**BRIEF:**
Search the material for the string "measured", then show every line where it turns up.

**THE DATA:**
^^^^

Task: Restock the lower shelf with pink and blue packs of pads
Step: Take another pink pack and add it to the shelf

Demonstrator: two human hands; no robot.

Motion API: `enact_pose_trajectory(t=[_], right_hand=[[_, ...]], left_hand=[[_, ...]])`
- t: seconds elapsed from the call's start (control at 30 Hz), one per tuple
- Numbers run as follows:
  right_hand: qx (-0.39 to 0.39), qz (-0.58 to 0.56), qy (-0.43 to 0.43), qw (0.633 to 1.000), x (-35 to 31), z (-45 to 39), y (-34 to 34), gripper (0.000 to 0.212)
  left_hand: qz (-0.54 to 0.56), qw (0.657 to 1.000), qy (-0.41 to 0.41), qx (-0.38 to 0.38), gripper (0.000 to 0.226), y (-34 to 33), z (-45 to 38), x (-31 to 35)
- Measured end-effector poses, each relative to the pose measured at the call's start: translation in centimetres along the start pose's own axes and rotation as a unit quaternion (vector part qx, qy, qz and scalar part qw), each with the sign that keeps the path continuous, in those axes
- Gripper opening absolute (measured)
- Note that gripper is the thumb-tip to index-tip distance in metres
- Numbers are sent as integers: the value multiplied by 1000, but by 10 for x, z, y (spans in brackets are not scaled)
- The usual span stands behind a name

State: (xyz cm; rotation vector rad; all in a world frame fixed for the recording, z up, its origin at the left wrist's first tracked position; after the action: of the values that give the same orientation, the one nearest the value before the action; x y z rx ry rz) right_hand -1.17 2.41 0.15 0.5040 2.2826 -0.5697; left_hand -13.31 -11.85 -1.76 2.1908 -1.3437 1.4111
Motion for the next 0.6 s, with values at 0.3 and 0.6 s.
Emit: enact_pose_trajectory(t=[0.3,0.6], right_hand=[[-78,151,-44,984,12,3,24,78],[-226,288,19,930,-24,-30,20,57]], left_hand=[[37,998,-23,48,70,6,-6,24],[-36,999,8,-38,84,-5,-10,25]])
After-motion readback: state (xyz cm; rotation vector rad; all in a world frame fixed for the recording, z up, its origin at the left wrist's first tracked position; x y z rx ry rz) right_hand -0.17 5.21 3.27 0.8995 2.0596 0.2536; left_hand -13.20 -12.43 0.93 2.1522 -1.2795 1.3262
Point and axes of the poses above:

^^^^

**RESPONSE AREA:**
- Measured end-effector poses, each relative to the pose measured at the call's start: translation in centimetres along the start pose's own axes and rotation as a unit quaternion (vector part qx, qy, qz and scalar part qw), each with the sign that keeps the path continuous, in those axes
- Gripper opening absolute (measured)

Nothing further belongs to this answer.